The truth was, Sam had never felt like a brother to her. Possibly because she didn’t know what it felt like to have a brother, or any sort of intact family.
“Okay.” Daisy clapped her hands like a punctuation mark. “We can’t stand in here chatting aboutboysforever. Boys are what got us into this mess in the first place. We have moving to do.”
Soraya nodded. “I don’t feel like I can take anything that he could accuse me of stealing. But then ... I didn’t buy any of these things for myself. He made all the money. Everything is his.”
Daisy gripped Soraya’s shoulders and turned her to face her. “You had his kids. You raised his kids. You did that as a full-time job.”
“Not really. I love my kids. They aren’t a job, they’re ...”
“But you didn’t work so he could. You kept his house and cooked his dinners and created this sanctuary. These things are yours too.”
Soraya nodded slowly and took a long breath. “I have everything boxed up. It’s just ... It’s been hard.”
So they helped. They shared the burden. Lifted the boxes and brought them out to the truck. With Nora’s insistence, they took the living room furniture. Took the table out of the breakfast nook, because they wouldn’t need a whole dining table, and one wouldn’t fit anyway. Took the pillows that Soraya liked best, her favorite blankets. Candles and pictures, clothes. All her kitchen supplies.
It fit into a pretty small corner of the moving truck.
Soraya wrinkled her nose. “Okay. Let’s go.”
Chapter Sixteen
Soraya
Life will be hard whether you dance or not. So dance anyway.
—Rules for Witches
As they brought the last of the boxes into her apartment, Soraya was overwhelmed by gratitude. She’d been overwhelmed by the feeling that she had lost her entire safety net, her whole network, in one fell swoop, and here other people had rallied to help her.
It was humbling, honestly. Particularly because she had spent so many years being insular and not reaching out to anyone outside of the church.
Not that Nora had been nice to her back then, it was just ... it was just she hadn’t been any better.
Daisy was always nice to everybody. If anybody deserved to hook up with Zach Woods, it was Daisy.
For some reason, that thought made Soraya’s heart beat faster.
Daisy was free to do what she wanted.
Soraya had never been free in that same way.
It’s wrong anyway.
That thought, desperate and coming from deep within her, was the old version of herself clawing its way into her consciousness to try to find a foothold.
But it didn’t have the impact it used to.

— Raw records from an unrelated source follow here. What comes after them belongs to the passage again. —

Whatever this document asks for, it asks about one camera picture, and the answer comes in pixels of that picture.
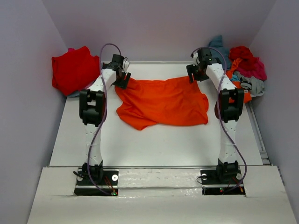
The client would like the orange t-shirt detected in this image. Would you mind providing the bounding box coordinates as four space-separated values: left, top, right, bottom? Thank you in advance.
114 77 209 131
226 58 252 103

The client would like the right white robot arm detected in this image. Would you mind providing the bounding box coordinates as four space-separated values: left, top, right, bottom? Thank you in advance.
186 47 244 185

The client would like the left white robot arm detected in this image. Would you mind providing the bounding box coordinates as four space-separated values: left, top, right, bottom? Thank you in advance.
79 54 131 185

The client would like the teal blue crumpled t-shirt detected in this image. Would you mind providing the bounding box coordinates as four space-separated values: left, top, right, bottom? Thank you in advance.
208 35 231 70

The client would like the red crumpled t-shirt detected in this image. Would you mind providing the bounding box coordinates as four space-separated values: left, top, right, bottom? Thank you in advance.
228 46 256 70

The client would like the folded red t-shirt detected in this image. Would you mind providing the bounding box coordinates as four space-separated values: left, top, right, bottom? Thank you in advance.
51 46 100 96

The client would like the folded light blue t-shirt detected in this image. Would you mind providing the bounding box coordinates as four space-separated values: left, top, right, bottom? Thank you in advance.
68 91 80 98

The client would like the grey crumpled t-shirt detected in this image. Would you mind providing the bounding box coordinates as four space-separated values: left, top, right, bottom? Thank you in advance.
233 71 265 97

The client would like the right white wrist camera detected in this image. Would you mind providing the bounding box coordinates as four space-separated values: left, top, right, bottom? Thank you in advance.
191 52 200 66

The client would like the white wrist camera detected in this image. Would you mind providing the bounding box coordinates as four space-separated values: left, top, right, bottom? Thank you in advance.
191 52 200 66
123 59 130 71

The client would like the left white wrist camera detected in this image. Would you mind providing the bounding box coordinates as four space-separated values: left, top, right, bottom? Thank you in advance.
123 59 130 71

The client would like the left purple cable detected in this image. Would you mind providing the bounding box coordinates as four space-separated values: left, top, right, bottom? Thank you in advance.
86 43 123 195

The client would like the purple cable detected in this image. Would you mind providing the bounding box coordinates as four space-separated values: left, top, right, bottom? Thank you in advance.
191 46 247 194
86 43 123 195

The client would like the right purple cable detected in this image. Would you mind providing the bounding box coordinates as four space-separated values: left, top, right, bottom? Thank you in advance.
191 46 247 194

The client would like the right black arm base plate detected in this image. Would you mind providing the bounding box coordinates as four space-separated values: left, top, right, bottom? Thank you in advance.
197 169 246 196

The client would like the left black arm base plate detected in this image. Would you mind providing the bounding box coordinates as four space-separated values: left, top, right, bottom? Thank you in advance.
73 168 119 196

Well, life was complicated, which was something she had never given much credit to before, and people made the best choices they could in the middle of all of it. Maybe she would hook up with somebody. Maybe.
What would that be like? It was a weird thought to have, standing in this new apartment that had some of the pieces from her old life but also felt entirely new.
Much like her.
There were still a lot of old pieces inside her. Old feelings, old fears.
Yet there was this desperate need for something new. For something that felt good. Better. At least this felt powerful.
She’d been sad earlier, packing up all her things, but now that she thought about David coming into the house and finding half the stuff gone, she felt empowered.